Work task: For the copy, please give all of the data again exactly and leave the pictures out.
(Dataset content begins)
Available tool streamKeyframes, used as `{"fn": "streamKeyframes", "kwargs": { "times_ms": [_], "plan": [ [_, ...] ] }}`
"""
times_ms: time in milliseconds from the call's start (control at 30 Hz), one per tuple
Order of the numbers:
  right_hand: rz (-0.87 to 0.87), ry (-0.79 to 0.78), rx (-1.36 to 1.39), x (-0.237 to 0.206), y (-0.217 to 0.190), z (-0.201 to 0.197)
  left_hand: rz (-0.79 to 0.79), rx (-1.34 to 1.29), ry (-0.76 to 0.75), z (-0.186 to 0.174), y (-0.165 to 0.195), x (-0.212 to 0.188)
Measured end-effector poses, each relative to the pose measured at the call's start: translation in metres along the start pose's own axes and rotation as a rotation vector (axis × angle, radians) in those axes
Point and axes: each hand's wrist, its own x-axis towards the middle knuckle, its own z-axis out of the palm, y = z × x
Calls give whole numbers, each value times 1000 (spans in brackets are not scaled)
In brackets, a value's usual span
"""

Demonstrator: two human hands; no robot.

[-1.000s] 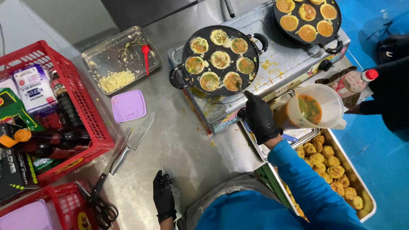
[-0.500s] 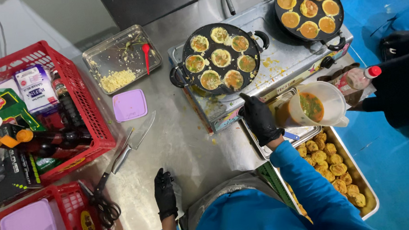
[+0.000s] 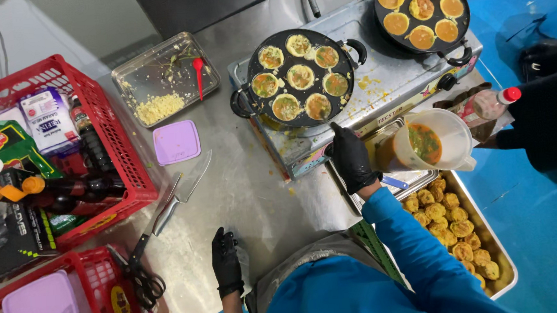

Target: The person pours batter with vegetable pieces from a plastic pitcher into the wells of a multi-hole pan on a portable stove, then uses a small tool to turn and loosen the cooking mini cakes. Finished cakes accumulate in a tray beside the stove while another pan cooks nearby.

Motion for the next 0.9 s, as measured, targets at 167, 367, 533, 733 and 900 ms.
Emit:
{"fn": "streamKeyframes", "kwargs": {
  "times_ms": [167, 367, 533, 733, 900],
  "plan": [
    [-12, -13, 85, -4, -7, 7, -23, 12, -2, -2, -4, 1],
    [-79, 13, 106, -12, -22, 22, 59, -7, -30, -1, -8, 2],
    [-28, 49, 88, -13, -20, 22, 30, -60, -47, -2, -6, 1],
    [39, 38, 127, -8, -12, 24, -37, 3, -15, -1, 0, 0],
    [-26, 75, 111, -11, -14, 32, 24, -41, -49, 0, -2, 5]
  ]
}}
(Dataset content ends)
Response below:
Available tool streamKeyframes, used as `{"fn": "streamKeyframes", "kwargs": { "times_ms": [_], "plan": [ [_, ...] ] }}`
"""
times_ms: time in milliseconds from the call's start (control at 30 Hz), one per tuple
Order of the numbers:
  right_hand: rz (-0.87 to 0.87), ry (-0.79 to 0.78), rx (-1.36 to 1.39), x (-0.237 to 0.206), y (-0.217 to 0.190), z (-0.201 to 0.197)
  left_hand: rz (-0.79 to 0.79), rx (-1.34 to 1.29), ry (-0.76 to 0.75), z (-0.186 to 0.174), y (-0.165 to 0.195), x (-0.212 to 0.188)
Measured end-effector poses, each relative to the pose measured at the call's start: translation in metres along the start pose's own axes and rotation as a rotation vector (axis × angle, radians) in those axes
Point and axes: each hand's wrist, its own x-axis towards the middle knuckle, its own z-axis out of the palm, y = z × x
Calls give whole numbers, each value times 1000 (spans in brackets are not scaled)
In brackets, a value's usual span
"""

Demonstrator: two human hands; no robot.

[-1.000s] 
[-0.500s] 
[+0.000s] 

Target: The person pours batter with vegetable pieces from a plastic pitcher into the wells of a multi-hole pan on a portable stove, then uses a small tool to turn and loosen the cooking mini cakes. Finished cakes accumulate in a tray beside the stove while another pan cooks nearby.

Motion for the next 0.9 s, as measured, targets at 167, 367, 533, 733 and 900 ms.
Emit:
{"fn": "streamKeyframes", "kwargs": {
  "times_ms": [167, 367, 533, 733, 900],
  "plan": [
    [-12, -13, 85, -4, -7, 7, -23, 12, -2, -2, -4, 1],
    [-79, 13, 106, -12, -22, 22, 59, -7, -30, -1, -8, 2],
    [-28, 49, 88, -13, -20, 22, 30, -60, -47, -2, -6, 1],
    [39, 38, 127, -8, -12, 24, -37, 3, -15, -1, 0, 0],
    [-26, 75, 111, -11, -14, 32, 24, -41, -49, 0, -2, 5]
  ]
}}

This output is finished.